Epi-collect: Data Collection During Video EEG Monitoring and at Patient's Home

Epilepsy Clinical Trial

Official title:
Epi-collect: Data Collection During Video EEG Monitoring and at Patient's Home

Clinical Trial Details — Status: Terminated

Administrative data
NCT number NCT03038191
Other study ID # CA-EPIPRO-TASMC-HOSP-02
Secondary ID
Status Terminated
Phase
First received
Last updated
Start date March 8, 2017
Est. completion date June 30, 2019

Study information
Verified date September 2021
Source Medial Research Ltd.
Contact n/a
Is FDA regulated No
Health authority
Study type Observational

Clinical Trial Summary

Epilepsy is a group of neurological disorders characterized by propensity for spontaneous epileptic seizures. Epileptic seizures are the result of excessive and abnormal nerve cell activity in the brain.
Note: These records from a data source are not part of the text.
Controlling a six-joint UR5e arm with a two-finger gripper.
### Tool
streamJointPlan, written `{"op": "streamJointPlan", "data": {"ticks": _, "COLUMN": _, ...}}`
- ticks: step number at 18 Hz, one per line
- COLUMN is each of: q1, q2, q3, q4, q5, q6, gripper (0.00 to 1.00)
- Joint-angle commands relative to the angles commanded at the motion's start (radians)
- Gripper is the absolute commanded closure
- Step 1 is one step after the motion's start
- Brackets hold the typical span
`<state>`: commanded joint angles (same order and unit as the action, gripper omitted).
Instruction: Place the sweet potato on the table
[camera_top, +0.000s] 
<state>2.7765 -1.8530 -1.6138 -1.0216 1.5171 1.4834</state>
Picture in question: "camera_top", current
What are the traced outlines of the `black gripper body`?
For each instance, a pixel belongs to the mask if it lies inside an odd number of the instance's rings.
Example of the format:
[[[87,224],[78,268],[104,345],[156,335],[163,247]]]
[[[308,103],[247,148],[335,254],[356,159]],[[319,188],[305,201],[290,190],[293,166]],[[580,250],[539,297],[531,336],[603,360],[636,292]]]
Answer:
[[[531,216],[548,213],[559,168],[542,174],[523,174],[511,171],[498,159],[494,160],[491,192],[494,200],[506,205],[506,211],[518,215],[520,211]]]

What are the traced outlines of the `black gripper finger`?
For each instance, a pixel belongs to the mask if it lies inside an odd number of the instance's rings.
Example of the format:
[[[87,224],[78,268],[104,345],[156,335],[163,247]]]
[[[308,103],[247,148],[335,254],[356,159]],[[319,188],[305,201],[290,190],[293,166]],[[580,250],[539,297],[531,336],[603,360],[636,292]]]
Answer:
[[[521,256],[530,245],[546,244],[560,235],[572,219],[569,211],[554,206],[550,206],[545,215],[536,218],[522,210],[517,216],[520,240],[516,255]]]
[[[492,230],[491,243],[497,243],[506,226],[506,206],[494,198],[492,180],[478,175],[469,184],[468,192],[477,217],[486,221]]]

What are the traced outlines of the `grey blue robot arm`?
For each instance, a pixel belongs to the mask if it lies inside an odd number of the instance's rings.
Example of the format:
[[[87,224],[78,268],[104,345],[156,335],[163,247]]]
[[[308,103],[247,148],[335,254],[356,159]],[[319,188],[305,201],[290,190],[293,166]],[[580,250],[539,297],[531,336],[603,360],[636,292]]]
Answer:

About 0.7-1% of the world population suffers from seizures. The most common treatment is based on seizure medications that enables about 2/3 of the patients to control their seizures. However, about 20 million patients worldwide, suffer from unpredictable seizures without remedy, and are resistant to medication. In this study EEG and other physiologic signals are collected using wearable sensors, from Epilepsy patients who are at risk of experiencing seizures. The collected signals will be used for developing algorithms that may identify pre-seizure and seizure related periods.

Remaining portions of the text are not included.